DATA BLOCK Start Marker
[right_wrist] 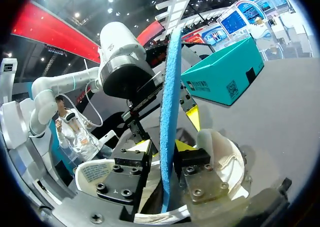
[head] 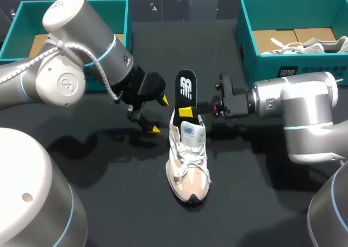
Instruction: Take the shoe out of the shoebox, open the shoe tongue, remove and reinsert the insole, then place the shoe into the shoebox
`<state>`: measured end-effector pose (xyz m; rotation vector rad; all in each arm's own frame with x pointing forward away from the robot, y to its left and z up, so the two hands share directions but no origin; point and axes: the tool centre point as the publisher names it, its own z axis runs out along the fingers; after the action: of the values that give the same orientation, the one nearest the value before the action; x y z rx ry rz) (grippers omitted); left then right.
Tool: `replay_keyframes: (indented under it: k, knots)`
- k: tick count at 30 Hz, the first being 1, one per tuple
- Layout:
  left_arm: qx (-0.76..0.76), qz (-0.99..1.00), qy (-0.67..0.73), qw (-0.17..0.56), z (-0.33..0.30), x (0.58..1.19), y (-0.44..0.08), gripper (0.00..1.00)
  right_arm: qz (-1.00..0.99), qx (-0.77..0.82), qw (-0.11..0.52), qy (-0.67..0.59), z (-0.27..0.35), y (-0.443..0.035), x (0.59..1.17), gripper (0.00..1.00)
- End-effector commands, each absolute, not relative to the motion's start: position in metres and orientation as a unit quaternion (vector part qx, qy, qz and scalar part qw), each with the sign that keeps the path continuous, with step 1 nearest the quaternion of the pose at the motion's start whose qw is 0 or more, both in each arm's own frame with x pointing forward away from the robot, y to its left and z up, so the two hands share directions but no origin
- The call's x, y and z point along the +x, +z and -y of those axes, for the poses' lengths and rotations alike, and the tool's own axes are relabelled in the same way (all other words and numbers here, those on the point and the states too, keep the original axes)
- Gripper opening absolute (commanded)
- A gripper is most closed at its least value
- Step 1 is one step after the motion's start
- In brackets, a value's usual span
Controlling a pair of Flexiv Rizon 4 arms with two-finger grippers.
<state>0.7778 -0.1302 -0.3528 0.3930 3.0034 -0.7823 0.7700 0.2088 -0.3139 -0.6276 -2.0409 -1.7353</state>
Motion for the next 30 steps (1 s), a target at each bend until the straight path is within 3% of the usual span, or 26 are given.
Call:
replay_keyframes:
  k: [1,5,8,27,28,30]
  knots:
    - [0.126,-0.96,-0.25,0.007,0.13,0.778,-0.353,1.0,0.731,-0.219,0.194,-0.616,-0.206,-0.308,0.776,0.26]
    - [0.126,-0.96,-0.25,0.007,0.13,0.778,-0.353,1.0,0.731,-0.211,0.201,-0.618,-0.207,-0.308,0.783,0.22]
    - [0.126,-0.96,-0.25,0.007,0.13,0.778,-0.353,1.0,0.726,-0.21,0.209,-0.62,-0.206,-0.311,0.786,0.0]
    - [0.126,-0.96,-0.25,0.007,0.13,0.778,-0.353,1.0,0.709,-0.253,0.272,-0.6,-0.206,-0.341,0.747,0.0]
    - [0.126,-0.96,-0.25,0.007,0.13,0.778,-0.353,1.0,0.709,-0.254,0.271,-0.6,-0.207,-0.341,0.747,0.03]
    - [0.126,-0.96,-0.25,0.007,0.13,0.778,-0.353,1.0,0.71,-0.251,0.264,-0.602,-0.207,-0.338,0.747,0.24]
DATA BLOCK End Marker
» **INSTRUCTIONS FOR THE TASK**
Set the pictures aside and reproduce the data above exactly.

» **TASK SOLUTION**
[right_wrist] 
[head] 
Instruction: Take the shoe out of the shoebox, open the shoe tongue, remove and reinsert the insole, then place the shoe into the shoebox
`<state>`: measured end-effector pose (xyz m; rotation vector rad; all in each arm's own frame with x pointing forward away from the robot, y to its left and z up, so the two hands share directions but no origin; point and axes: the tool centre point as the publisher names it, its own z axis runs out along the fingers; after the action: of the values that give the same orientation, the one nearest the value before the action; x y z rx ry rz) (grippers omitted); left then right.
Tool: `replay_keyframes: (indented under it: k, knots)`
- k: tick count at 30 Hz, the first being 1, one per tuple
- Layout:
  left_arm: qx (-0.76..0.76), qz (-0.99..1.00), qy (-0.67..0.73), qw (-0.17..0.56), z (-0.33..0.30), x (0.58..1.19), y (-0.44..0.08), gripper (0.00..1.00)
  right_arm: qz (-1.00..0.99), qx (-0.77..0.82), qw (-0.11..0.52), qy (-0.67..0.59), z (-0.27..0.35), y (-0.443..0.035), x (0.59..1.17), gripper (0.00..1.00)
- End-effector commands, each absolute, not relative to the motion's start: position in metres and orientation as a unit quaternion (vector part qx, qy, qz and scalar part qw), each with the sign that keeps the path continuous, with step 1 nearest the quaternion of the pose at the motion's start whose qw is 0 or more, both in each arm's own frame with x pointing forward away from the robot, y to its left and z up, so the two hands share directions but no origin
- The call's x, y and z point along the +x, +z and -y of those axes, for the poses' lengths and rotations alike, and the tool's own axes are relabelled in the same way (all other words and numbers here, those on the point and the states too, keep the original axes)
- Gripper opening absolute (commanded)
- A gripper is most closed at its least value
- Step 1 is one step after the motion's start
- In brackets, a value's usual span
Controlling a pair of Flexiv Rizon 4 arms with two-finger grippers.
<state>0.7778 -0.1302 -0.3528 0.3930 3.0034 -0.7823 0.7700 0.2088 -0.3139 -0.6276 -2.0409 -1.7353</state>
Motion for the next 30 steps (1 s), a target at each bend until the straight path is within 3% of the usual span, or 26 are given.
Call:
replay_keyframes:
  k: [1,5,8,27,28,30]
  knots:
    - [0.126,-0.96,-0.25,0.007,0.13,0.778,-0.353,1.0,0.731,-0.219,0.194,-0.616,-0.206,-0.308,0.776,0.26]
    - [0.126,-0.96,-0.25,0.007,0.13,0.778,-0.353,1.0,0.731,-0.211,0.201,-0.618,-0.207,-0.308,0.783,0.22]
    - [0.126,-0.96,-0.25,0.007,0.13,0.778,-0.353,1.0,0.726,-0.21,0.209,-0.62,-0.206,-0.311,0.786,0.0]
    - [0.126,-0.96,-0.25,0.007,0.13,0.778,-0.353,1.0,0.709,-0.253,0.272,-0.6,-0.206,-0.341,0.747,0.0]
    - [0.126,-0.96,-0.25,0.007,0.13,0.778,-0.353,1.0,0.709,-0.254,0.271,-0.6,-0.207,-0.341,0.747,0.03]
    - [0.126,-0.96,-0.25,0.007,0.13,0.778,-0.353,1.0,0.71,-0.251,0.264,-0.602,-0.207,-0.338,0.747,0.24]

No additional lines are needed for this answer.